In contrast to the 1956–1964 period, the 1965–1978 period presented a moderate gain in ice mass by all the glaciers, with an average positive annual mass balance of 0.10±0.04 m w.e. yr−1, which helped offset part of the mass loss that had occurred in the previous period. Interestingly, during this period, only G5 showed a mass loss of the same order of magnitude as the gains by the other glaciers. After the late 1970s, the mass balance again became negative and a long period of ice mass loss started with an annual rate of -0.82±0.01 m w.e. yr−1. The glaciers with the most negative mass balances were G1a, G1b, G5 and G16. This overall behaviour is in line with the results of previous studies highlighting a pronounced shrinkage of tropical glaciers since the late 1970s (Masiokas et al., 2020; Rabatel et al., 2006, 2013b; Soruco et al., 2009a). At the end of the 1990s, Antisana glaciers entered a period of limited mass loss, with an average annual mass balance of -0.24±0.03 m w.e. yr−1, which has lasted for almost 20 years up to the present. The limited mass loss reported by Basantes-Serrano et al. (2016) for G15 was also confirmed for the other glaciers. By 2016, we observed the almost complete disintegration of G16 with a 95 % reduction in its surface area since 1956.

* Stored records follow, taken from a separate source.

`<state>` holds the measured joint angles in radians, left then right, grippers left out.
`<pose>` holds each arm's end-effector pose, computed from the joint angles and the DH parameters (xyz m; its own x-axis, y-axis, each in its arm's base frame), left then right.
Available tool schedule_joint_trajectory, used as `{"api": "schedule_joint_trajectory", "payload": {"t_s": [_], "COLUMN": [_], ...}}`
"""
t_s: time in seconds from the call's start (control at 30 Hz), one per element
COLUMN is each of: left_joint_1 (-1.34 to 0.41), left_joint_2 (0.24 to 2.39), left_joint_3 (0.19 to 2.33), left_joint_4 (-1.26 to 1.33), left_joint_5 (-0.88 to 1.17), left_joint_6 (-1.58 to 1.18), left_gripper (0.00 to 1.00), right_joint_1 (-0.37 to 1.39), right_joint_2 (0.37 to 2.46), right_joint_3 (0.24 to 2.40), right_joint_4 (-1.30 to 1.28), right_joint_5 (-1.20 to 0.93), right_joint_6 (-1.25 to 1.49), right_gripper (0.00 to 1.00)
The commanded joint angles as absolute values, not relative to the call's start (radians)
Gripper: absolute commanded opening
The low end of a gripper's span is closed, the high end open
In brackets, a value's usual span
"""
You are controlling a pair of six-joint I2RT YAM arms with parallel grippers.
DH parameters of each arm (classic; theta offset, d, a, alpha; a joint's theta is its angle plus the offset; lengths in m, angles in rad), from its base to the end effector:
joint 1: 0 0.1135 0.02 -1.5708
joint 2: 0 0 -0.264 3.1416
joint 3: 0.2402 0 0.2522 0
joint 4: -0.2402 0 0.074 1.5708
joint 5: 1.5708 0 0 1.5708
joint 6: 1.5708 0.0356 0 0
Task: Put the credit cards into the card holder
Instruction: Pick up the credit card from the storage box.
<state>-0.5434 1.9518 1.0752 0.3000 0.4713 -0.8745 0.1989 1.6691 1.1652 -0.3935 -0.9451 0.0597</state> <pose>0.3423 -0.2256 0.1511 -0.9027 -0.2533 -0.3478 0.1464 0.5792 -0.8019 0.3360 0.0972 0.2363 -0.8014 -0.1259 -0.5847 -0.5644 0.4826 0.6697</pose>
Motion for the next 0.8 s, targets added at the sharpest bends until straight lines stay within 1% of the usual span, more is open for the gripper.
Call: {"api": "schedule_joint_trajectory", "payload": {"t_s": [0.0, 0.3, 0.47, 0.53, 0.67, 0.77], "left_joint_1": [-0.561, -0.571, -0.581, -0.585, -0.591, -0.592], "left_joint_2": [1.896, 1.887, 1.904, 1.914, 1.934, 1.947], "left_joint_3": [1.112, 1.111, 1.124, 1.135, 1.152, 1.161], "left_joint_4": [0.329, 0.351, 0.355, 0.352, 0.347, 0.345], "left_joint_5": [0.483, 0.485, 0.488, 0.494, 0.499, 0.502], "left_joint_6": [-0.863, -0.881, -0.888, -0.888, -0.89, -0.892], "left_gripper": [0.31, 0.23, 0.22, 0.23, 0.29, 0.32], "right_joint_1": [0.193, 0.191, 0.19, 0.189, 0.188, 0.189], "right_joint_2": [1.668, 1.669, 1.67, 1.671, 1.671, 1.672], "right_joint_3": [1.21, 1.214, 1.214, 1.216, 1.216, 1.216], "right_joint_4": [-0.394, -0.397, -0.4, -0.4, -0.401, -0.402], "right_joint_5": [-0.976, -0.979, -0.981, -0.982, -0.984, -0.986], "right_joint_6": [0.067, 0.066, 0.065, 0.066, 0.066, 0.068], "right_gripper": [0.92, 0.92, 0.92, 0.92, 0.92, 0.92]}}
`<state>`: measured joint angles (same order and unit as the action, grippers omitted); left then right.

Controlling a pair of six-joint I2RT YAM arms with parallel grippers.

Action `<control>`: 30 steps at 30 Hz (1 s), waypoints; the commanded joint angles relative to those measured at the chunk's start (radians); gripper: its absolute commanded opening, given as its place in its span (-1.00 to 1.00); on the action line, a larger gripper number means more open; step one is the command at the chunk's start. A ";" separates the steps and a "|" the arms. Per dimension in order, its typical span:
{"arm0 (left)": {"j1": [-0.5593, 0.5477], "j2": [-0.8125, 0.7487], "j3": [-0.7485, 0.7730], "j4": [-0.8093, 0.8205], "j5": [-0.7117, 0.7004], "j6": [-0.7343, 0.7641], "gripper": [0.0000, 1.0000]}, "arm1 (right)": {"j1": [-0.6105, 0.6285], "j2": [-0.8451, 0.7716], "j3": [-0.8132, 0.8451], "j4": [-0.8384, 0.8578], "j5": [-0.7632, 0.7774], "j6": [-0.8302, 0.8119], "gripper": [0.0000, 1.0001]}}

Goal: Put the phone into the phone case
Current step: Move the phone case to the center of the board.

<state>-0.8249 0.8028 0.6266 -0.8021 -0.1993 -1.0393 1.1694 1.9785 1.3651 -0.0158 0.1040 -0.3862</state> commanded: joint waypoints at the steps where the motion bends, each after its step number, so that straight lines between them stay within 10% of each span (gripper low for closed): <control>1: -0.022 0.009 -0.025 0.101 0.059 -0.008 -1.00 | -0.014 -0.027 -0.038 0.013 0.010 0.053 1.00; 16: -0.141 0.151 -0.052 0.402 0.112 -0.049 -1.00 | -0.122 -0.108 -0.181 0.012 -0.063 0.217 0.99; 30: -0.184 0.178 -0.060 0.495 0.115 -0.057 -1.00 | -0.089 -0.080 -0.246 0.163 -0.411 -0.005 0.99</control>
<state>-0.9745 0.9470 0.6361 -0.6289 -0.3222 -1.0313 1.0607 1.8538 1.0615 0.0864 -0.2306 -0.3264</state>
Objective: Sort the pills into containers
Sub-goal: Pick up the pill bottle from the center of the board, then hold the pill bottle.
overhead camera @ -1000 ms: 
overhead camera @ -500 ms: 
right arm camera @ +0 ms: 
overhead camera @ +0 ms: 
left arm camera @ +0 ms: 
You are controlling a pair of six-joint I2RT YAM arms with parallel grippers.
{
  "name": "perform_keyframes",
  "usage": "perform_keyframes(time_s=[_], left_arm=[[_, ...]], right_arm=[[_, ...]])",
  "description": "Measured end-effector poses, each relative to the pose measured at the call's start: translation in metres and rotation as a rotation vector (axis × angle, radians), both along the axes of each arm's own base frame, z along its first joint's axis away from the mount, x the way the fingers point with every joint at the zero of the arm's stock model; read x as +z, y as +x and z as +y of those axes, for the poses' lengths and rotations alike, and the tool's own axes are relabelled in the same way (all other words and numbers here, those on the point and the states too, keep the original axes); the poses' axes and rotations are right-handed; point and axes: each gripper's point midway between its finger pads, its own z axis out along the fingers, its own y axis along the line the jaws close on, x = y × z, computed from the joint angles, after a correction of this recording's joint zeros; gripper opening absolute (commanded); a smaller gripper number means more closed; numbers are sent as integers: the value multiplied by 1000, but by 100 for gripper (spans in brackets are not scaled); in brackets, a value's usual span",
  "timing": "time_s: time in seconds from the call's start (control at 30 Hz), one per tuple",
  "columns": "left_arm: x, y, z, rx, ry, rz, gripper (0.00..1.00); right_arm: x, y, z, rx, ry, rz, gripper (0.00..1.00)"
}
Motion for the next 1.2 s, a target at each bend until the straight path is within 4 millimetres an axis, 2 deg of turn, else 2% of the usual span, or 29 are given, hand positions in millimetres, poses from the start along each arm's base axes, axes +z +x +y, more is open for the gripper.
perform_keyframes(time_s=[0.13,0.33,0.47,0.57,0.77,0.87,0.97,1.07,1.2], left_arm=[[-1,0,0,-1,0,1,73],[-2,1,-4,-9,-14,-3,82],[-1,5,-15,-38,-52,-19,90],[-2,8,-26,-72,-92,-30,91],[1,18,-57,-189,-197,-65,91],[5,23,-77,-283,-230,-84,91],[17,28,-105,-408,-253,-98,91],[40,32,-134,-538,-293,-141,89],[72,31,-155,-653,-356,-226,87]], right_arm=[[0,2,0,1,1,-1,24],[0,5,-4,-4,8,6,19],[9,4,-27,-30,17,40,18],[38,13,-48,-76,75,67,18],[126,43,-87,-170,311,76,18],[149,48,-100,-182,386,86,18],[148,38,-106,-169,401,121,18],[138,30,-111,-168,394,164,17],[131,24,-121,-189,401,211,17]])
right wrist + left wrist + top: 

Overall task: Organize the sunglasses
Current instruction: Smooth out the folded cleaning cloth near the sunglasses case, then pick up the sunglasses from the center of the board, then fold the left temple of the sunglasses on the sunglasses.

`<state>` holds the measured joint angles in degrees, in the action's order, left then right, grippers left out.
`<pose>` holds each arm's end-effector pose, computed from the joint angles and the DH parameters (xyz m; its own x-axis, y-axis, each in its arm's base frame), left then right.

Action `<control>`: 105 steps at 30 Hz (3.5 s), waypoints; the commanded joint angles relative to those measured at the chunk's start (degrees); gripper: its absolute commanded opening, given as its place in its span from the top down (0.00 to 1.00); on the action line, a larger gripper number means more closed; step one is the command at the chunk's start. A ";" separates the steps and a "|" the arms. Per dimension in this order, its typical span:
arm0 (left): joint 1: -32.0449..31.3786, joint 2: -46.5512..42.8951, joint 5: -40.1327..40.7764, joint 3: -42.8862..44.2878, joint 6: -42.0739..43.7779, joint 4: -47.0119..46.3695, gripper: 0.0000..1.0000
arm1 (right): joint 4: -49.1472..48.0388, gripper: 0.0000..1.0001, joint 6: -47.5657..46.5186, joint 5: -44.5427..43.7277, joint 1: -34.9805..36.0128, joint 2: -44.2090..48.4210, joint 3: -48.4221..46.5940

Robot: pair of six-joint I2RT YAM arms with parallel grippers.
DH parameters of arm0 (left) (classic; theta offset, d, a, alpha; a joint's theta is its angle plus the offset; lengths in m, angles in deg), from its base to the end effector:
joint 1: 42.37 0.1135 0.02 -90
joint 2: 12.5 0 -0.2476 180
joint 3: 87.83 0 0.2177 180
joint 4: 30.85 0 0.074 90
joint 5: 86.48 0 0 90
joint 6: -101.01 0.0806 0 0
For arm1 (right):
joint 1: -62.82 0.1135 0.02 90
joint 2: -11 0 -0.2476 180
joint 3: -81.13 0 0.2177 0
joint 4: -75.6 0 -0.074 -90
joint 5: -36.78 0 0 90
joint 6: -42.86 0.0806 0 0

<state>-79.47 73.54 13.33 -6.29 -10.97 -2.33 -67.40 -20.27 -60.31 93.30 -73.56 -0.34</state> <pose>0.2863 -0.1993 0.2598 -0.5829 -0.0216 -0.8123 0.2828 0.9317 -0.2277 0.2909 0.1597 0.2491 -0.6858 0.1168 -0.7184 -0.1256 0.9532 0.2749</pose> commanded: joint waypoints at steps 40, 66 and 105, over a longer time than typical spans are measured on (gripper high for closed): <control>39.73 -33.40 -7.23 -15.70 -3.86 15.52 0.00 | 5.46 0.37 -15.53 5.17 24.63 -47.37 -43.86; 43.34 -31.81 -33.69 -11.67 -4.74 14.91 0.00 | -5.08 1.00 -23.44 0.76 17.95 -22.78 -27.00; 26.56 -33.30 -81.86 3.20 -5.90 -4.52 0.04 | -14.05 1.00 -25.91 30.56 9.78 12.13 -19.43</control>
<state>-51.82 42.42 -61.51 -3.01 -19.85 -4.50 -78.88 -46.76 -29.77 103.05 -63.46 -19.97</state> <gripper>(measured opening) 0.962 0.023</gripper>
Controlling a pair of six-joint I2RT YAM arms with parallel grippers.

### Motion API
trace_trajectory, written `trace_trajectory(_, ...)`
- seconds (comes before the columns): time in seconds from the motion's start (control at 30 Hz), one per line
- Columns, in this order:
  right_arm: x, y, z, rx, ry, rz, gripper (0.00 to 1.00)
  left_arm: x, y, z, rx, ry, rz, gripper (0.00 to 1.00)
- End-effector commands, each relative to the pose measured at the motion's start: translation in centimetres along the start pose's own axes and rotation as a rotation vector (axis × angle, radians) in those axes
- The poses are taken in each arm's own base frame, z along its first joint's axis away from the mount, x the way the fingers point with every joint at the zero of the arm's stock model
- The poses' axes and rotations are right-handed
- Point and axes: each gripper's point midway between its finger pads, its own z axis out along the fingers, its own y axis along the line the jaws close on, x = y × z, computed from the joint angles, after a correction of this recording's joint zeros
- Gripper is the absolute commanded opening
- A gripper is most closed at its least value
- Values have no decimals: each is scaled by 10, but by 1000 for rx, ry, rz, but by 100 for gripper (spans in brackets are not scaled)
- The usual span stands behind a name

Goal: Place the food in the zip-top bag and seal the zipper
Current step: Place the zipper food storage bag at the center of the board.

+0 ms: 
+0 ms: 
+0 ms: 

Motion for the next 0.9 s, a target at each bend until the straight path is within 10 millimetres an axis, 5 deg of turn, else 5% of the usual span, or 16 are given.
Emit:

Figure 4Annual mass balance in m w.e. yr−1 over the different periods.


4.2 Sensitivity of the geodetic mass balance to the density assumption

In most of the geodetic studies, when there is no information available about changes in firn pack it is strongly recommended to use a conservative density value such as the one proposed by Huss (2013), especially in periods of mass loss. However, in our glaciers, the second period (1965–1978) is characterised by mass gain, and a density value close to the density of ice could lead to an overestimation of the mass balance. Assuming a density of 850 kg m−3 in both the accumulation and the ablation areas for the 1965–1978 period, the mass balance increases to 0.06 m w.e. yr−1, which is within the uncertainty in the mass balance. In addition, during the 1998–2009 period, seven glaciers in the Antisana ice cap are close to equilibrium with a slightly positive or negative mass balance no matter what density scenario is assumed. Given the small difference between both assumptions, we decide to apply an average density value of 850 kg m−3 when mass losses prevail, and when positive conditions are present we use an average density of 564 kg m−3 according to observational data on the summit of the Antisana ice cap (Calero et al., 2022; Williams et al., 2002).

Figure 5Antisana hypsometry in 1956 (red bars) and 2016 (cyan bars) and the elevation change rates for the study periods as a function of the altitude of each group of glaciers: (a, b) Group I composed of glaciers exposed to Amazon fluxes and (c, d) Group II composed of glaciers exposed to Pacific fluxes. The dh/dt values are averaged over a 50 m elevation range.


Figure 6(a) G8 shows an unusual pattern of elevation changes for the period 2009–2011 (also visible for the 2010–2016 period in Fig. 3) with a decrease in elevation (red) above 4800 m a.s.l. and an increase in elevation (blue) below 4800 m a.s.l., according to the aerial images acquired in September 2009 (b) and January 2011 (c). The dashed red lines represent the glacier outlines in September 2009, and the dashed black lines represent the glacier outlines in November 2011. The 0.5 m orthophoto (2011) used as the background was provided by the Ministerio de Agricultura y Ganadería (MAG) in the framework of the SIGTIERRAS project.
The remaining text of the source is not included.